Do you see any other yellow bonds in the model? Identify these yellow structures. Center on one of them as follows:

Click the fourth icon from the right on the graphics window (it has an eye and 4 arrows on it). As instructed below the icons, click an atom -- choose one of the atoms connected by a yellow bond (in stereo, remember to click in the left image). The atoms you chose becomes the center of rotation and display. Zoom in to get a closer look -- slabbing might help.

Select: All
Color: CPK
This action returns all groups to standard or CPK colors: white for carbon, red for oxygen, blue for nitrogen, and yellow for sulfur. This color scheme will help you to identify the yellow bonds, which are the common disulfide cross-links between cysteine residues. Disulfides, which stabilize the three-dimensional structure of proteins, are found mostly in extracellular proteins like lysozyme. Life is rough outside the cell, and disulfides make proteins more rugged.

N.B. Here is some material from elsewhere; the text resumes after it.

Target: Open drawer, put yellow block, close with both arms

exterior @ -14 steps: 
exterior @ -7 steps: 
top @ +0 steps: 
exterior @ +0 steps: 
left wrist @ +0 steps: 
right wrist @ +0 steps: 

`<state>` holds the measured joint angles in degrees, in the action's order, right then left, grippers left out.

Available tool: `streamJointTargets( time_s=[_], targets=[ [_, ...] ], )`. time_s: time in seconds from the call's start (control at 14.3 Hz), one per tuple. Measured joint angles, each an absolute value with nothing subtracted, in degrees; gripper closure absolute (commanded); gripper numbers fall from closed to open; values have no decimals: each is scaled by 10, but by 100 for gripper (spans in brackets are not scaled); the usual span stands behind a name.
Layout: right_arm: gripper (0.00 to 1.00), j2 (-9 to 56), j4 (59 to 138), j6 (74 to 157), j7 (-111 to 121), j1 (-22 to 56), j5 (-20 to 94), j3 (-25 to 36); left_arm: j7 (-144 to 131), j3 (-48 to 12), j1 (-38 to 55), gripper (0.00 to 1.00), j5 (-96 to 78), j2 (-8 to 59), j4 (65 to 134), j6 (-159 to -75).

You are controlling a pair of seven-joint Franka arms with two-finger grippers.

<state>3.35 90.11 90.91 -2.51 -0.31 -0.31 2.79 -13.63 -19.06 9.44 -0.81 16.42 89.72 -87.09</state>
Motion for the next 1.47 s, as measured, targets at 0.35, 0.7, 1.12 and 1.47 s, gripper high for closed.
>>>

By the way, the way to color only selected groups CPK is to click col, and then click Cancel on the color wheel dialog.

Test your DeepView skills:

Make a model in which lysozyme is shown only as a ribbon, colored by secondary structure, and tri-NAG is shown in normal (CPK) colors with a dotted van der Waals surface. Your model should look like this (but in a different orientation):

Linux: Ribbons don't seem to be able to take up any kind of colour scheme. The closest approximation to the above picture is one with the wireframe coloured in a similar manner to the ribbons.





Take time to PLAY with the tools introduced in this section.